■ WORK ORDER: From the records below, print exactly the lines starting at the one containing "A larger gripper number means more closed" and ending at the one containing "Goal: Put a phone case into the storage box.", ends included, and nothing else.

[Stored entries]

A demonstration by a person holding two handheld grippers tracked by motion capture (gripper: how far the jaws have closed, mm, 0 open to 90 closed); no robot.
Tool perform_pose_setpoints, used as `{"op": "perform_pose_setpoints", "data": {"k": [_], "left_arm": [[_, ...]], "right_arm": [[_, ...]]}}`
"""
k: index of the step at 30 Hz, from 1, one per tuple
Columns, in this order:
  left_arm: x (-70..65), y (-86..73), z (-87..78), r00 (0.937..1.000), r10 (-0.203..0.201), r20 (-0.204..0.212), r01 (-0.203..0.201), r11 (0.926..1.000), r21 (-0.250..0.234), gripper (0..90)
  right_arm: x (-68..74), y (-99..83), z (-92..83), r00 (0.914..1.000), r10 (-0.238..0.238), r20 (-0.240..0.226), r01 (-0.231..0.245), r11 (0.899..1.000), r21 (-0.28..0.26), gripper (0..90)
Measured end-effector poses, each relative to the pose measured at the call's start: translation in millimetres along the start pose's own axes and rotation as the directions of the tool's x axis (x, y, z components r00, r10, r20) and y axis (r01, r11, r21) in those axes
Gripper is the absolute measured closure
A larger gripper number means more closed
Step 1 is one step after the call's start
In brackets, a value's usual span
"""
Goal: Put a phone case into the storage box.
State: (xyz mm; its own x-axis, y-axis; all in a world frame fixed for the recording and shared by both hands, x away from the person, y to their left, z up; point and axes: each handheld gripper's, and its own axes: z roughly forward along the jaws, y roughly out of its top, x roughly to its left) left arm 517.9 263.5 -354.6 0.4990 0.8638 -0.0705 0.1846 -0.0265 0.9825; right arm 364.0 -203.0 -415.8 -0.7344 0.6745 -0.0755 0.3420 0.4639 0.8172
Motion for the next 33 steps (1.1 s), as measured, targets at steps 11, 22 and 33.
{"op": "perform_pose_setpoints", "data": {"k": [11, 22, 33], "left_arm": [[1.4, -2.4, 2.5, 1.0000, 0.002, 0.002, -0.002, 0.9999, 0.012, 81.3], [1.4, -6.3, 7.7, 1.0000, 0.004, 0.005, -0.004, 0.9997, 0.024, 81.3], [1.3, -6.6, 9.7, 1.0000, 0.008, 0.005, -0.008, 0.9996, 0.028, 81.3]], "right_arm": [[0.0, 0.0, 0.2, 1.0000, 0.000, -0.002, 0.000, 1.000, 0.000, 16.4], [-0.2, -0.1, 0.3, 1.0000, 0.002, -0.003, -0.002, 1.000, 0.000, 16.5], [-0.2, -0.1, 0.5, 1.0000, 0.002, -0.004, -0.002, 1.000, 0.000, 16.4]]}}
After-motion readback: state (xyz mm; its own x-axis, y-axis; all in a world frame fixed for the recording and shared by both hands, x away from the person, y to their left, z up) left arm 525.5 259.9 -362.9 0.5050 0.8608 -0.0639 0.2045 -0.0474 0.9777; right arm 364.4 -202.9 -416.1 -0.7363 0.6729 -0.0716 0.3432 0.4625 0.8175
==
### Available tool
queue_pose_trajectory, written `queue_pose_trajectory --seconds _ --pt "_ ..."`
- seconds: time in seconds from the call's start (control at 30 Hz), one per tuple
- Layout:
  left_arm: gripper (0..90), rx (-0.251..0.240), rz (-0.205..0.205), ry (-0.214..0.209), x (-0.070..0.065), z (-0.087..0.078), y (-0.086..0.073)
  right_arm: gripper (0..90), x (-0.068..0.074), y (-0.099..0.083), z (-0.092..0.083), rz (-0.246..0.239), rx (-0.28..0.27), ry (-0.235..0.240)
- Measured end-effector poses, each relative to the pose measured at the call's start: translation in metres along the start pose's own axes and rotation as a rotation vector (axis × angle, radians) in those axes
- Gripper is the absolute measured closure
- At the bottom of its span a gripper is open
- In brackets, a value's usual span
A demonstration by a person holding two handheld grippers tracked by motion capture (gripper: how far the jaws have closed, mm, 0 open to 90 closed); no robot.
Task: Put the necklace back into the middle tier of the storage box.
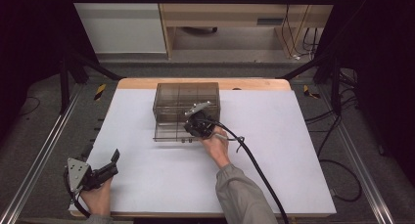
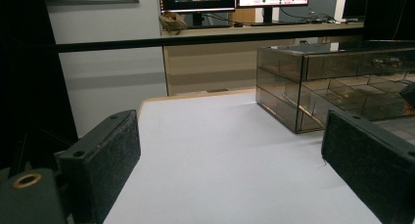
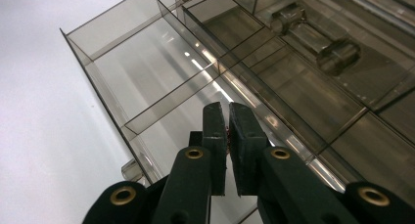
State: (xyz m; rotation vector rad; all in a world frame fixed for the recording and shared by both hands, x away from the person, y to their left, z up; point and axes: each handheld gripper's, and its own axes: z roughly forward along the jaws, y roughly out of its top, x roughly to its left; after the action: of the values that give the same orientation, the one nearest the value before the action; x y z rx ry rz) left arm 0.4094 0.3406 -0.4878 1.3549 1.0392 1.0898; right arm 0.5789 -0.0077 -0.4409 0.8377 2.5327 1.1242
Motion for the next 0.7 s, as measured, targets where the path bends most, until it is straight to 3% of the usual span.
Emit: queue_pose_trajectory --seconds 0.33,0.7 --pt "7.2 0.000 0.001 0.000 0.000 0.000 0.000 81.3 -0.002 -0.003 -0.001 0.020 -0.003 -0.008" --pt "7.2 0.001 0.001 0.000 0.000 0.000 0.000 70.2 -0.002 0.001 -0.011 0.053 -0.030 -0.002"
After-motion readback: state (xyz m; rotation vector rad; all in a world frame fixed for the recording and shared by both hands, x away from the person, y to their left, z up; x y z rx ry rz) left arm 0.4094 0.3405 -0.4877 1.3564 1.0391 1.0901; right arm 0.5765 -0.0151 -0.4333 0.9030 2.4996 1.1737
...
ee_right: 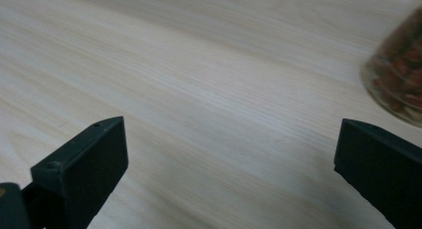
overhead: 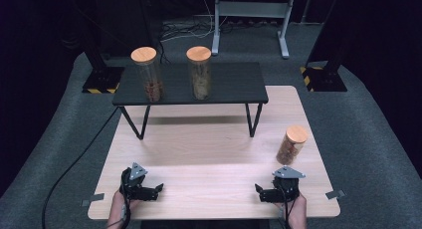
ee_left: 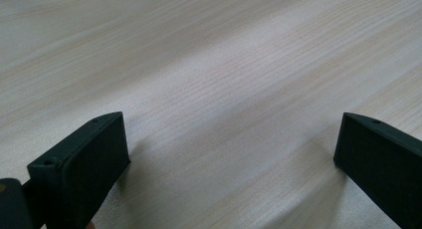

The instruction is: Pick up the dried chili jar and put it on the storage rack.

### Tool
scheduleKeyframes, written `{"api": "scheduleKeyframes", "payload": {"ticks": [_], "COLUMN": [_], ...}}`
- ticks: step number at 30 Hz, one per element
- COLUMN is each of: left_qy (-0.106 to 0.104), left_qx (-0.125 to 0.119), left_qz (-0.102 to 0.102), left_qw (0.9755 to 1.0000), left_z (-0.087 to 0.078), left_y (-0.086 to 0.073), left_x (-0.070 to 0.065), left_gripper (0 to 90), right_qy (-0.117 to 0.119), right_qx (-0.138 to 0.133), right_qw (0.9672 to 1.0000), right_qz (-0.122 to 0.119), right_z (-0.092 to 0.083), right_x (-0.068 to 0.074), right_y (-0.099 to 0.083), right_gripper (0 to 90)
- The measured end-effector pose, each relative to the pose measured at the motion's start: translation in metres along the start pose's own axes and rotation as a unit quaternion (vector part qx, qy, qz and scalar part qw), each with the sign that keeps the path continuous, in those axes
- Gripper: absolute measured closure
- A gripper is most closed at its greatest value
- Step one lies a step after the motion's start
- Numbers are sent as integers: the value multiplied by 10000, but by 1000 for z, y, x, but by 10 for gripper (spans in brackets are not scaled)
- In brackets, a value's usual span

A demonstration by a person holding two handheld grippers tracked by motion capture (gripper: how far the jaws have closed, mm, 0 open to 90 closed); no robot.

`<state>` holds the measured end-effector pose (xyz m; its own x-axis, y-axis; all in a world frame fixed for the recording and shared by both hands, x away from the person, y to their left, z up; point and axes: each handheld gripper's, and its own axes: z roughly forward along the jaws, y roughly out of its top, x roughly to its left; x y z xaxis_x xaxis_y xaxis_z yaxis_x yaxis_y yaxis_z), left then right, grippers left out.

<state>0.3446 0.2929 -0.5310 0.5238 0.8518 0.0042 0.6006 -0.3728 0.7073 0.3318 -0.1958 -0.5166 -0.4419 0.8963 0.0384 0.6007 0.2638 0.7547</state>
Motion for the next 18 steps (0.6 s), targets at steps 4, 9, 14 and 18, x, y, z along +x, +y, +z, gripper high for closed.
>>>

■ WRITTEN REPLY:
A larger gripper number means more closed
Step 1 is one step after the call's start
In brackets, a value's usual span
"""
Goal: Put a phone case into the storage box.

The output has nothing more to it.